• Task goal:
Beginning with the line where "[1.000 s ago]" appears, restate the lines word for word through the last one in the listing.

• Source data:

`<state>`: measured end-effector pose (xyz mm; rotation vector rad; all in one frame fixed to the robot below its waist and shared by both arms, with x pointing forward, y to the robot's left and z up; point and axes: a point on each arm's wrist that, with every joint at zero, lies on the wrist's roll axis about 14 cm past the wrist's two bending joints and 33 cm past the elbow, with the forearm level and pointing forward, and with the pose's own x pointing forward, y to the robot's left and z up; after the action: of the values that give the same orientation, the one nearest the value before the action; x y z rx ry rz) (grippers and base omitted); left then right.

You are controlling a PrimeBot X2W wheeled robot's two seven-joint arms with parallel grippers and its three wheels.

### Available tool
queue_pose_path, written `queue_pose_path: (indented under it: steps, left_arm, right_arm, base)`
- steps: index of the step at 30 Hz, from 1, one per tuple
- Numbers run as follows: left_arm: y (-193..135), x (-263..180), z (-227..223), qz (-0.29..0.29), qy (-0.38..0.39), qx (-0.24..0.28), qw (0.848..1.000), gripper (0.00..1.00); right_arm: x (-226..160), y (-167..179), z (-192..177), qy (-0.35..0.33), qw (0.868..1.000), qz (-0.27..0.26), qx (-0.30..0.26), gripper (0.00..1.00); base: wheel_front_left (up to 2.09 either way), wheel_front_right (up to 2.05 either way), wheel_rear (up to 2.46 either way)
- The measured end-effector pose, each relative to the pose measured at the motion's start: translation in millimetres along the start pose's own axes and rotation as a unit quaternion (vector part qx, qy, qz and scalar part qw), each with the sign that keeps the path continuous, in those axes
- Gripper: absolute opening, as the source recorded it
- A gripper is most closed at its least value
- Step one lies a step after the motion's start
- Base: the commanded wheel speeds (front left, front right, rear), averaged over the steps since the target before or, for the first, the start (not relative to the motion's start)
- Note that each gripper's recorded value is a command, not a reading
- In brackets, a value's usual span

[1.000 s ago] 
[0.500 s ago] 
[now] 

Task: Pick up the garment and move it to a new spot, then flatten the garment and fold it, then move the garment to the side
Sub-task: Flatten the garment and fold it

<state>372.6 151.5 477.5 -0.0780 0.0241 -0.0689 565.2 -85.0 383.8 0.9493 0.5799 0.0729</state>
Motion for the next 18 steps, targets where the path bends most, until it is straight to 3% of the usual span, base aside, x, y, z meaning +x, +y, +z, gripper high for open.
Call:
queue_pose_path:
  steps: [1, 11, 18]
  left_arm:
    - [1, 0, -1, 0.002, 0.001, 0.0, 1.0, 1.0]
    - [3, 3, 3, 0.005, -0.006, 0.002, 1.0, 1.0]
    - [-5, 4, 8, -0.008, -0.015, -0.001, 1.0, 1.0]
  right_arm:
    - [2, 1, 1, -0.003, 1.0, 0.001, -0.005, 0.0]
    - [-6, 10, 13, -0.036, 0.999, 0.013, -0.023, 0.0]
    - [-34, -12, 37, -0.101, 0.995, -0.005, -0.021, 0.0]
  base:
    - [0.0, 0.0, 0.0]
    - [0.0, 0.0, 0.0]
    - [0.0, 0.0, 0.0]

• Your solution:
[1.000 s ago] 
[0.500 s ago] 
[now] 

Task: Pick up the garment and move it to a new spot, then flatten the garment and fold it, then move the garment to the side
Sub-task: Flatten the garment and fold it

<state>372.6 151.5 477.5 -0.0780 0.0241 -0.0689 565.2 -85.0 383.8 0.9493 0.5799 0.0729</state>
Motion for the next 18 steps, targets where the path bends most, until it is straight to 3% of the usual span, base aside, x, y, z meaning +x, +y, +z, gripper high for open.
Call:
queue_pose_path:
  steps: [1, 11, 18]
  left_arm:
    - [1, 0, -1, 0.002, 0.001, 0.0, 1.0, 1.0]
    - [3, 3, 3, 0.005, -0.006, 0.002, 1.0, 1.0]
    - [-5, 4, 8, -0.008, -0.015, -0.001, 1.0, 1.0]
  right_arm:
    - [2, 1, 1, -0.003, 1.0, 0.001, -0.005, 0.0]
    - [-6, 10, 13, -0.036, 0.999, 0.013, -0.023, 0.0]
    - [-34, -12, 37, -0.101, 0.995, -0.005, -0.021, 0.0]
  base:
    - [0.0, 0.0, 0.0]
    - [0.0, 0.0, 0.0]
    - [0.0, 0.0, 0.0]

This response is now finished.